Exercise objective:
Copy precisely the first line of the material below and every later line, stopping with the line that contains "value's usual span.".

Data excerpt:

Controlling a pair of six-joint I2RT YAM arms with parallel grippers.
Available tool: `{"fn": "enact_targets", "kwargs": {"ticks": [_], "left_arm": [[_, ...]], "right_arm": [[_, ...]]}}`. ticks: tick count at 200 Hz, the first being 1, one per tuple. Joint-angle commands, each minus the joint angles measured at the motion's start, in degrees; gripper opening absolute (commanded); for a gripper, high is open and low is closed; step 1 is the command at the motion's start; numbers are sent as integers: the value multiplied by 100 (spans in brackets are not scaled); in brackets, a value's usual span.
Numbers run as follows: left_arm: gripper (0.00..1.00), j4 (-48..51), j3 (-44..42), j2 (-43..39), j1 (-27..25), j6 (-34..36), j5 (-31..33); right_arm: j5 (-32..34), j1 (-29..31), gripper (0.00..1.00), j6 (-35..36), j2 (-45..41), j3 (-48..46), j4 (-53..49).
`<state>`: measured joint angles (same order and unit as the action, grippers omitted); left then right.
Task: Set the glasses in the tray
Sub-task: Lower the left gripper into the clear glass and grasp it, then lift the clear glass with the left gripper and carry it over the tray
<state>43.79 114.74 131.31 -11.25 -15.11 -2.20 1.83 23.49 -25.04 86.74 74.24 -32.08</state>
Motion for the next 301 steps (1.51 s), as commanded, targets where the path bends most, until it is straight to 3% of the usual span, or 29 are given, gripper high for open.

Solved problem:
Controlling a pair of six-joint I2RT YAM arms with parallel grippers.
Available tool: `{"fn": "enact_targets", "kwargs": {"ticks": [_], "left_arm": [[_, ...]], "right_arm": [[_, ...]]}}`. ticks: tick count at 200 Hz, the first being 1, one per tuple. Joint-angle commands, each minus the joint angles measured at the motion's start, in degrees; gripper opening absolute (commanded); for a gripper, high is open and low is closed; step 1 is the command at the motion's start; numbers are sent as integers: the value multiplied by 100 (spans in brackets are not scaled); in brackets, a value's usual span.

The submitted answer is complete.